■ **Information provided**
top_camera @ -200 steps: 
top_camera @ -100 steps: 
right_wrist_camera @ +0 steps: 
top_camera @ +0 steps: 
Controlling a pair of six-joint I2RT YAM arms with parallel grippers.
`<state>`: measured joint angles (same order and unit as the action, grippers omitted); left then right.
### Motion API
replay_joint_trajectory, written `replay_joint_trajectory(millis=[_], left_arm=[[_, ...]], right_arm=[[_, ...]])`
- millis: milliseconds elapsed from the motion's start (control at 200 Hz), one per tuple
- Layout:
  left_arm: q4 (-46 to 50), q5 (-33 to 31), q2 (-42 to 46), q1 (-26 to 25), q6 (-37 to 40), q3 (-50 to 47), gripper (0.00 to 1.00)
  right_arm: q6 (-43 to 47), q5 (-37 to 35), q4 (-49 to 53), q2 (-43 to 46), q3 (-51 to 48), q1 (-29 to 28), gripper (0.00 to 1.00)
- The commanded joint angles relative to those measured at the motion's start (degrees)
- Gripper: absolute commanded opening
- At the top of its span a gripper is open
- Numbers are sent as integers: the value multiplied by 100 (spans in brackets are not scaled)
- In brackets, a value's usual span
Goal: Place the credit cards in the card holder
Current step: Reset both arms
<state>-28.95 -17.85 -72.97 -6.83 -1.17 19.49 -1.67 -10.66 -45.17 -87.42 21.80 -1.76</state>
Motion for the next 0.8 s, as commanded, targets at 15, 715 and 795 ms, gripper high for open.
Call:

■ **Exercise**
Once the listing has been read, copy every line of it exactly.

■ **Response to the exercise**
top_camera @ -200 steps: 
top_camera @ -100 steps: 
right_wrist_camera @ +0 steps: 
top_camera @ +0 steps: 
Controlling a pair of six-joint I2RT YAM arms with parallel grippers.
`<state>`: measured joint angles (same order and unit as the action, grippers omitted); left then right.
### Motion API
replay_joint_trajectory, written `replay_joint_trajectory(millis=[_], left_arm=[[_, ...]], right_arm=[[_, ...]])`
- millis: milliseconds elapsed from the motion's start (control at 200 Hz), one per tuple
- Layout:
  left_arm: q4 (-46 to 50), q5 (-33 to 31), q2 (-42 to 46), q1 (-26 to 25), q6 (-37 to 40), q3 (-50 to 47), gripper (0.00 to 1.00)
  right_arm: q6 (-43 to 47), q5 (-37 to 35), q4 (-49 to 53), q2 (-43 to 46), q3 (-51 to 48), q1 (-29 to 28), gripper (0.00 to 1.00)
- The commanded joint angles relative to those measured at the motion's start (degrees)
- Gripper: absolute commanded opening
- At the top of its span a gripper is open
- Numbers are sent as integers: the value multiplied by 100 (spans in brackets are not scaled)
- In brackets, a value's usual span
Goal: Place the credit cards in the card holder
Current step: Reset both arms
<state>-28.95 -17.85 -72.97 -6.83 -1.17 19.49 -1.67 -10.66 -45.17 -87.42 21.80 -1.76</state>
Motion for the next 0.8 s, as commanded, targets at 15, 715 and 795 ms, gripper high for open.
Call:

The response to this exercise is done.